**EXERCISE INSTRUCTIONS**
In the records below, begin at the line containing "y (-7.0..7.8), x" and end at the line containing "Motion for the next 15"; quote every line in that span exactly, including both boundary lines, and no others.

Saved entries:
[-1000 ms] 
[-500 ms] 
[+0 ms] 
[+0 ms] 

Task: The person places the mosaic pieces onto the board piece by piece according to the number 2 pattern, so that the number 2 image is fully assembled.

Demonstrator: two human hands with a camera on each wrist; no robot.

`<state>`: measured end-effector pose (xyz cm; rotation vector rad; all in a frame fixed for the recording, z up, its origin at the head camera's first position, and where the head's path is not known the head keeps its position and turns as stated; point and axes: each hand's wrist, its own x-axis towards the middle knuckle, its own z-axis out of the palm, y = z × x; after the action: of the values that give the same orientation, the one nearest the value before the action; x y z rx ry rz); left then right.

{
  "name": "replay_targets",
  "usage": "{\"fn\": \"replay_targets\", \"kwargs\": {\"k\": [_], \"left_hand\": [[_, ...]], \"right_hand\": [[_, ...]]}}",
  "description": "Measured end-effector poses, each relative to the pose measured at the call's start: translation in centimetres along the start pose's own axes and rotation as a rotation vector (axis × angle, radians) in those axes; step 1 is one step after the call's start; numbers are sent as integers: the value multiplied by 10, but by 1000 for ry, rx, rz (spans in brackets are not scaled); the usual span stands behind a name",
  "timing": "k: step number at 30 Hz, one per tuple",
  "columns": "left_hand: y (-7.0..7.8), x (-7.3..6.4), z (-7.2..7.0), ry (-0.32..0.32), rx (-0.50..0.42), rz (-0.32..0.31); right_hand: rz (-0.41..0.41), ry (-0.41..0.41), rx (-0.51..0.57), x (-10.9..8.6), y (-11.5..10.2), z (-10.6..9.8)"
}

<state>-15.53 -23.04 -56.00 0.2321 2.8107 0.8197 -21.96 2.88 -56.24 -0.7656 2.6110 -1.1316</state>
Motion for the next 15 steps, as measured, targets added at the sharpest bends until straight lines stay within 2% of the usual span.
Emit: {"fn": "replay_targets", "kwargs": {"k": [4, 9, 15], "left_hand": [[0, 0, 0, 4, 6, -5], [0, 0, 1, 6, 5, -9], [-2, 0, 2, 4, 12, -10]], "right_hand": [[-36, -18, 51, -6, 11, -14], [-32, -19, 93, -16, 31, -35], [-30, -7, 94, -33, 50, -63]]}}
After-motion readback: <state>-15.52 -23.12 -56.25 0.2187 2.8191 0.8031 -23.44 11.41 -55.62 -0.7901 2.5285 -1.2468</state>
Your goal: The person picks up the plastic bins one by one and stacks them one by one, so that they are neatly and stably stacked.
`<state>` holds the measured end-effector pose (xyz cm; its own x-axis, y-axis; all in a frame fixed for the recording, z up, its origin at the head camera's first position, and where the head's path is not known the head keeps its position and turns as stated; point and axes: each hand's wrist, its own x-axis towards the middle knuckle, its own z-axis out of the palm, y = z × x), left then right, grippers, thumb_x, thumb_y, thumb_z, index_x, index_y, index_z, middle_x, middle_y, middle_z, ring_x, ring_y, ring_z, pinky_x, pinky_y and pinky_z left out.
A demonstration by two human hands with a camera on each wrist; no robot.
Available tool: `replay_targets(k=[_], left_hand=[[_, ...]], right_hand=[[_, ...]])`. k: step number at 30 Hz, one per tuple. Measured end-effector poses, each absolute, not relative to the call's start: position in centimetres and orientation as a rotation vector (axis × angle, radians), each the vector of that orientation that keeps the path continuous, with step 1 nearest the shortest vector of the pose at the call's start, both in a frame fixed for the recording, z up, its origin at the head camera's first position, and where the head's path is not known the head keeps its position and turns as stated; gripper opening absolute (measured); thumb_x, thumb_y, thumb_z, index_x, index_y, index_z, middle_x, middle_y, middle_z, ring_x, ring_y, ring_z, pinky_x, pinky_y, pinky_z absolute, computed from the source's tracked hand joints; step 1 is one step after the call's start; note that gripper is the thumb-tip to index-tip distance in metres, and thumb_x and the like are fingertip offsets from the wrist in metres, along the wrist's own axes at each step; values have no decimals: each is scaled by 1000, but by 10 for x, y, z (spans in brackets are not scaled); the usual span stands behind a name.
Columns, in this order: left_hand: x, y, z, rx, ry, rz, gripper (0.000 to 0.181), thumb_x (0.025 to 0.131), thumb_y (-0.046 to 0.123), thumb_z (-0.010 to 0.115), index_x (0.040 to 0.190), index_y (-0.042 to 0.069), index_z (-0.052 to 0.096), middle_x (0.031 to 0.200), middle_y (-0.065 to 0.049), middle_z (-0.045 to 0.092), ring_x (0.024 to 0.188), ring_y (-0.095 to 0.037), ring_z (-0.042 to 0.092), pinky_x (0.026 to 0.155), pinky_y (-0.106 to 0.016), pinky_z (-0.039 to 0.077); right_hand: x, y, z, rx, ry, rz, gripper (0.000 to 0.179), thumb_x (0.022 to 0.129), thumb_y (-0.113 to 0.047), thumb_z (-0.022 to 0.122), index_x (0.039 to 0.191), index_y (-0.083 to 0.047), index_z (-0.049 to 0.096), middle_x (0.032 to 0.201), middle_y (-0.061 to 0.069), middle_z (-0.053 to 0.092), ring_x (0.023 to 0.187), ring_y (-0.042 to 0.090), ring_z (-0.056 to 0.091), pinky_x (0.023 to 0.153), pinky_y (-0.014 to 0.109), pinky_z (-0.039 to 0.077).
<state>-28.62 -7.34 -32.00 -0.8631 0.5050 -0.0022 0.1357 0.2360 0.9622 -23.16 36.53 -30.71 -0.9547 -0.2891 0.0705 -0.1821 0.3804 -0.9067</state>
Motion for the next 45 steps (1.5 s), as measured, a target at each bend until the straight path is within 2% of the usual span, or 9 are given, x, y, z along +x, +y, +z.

**SOLUTION FOR THIS TASK**
  "columns": "left_hand: y (-7.0..7.8), x (-7.3..6.4), z (-7.2..7.0), ry (-0.32..0.32), rx (-0.50..0.42), rz (-0.32..0.31); right_hand: rz (-0.41..0.41), ry (-0.41..0.41), rx (-0.51..0.57), x (-10.9..8.6), y (-11.5..10.2), z (-10.6..9.8)"
}

<state>-15.53 -23.04 -56.00 0.2321 2.8107 0.8197 -21.96 2.88 -56.24 -0.7656 2.6110 -1.1316</state>
Motion for the next 15 steps, as measured, targets added at the sharpest bends until straight lines stay within 2% of the usual span.

No additional output is needed.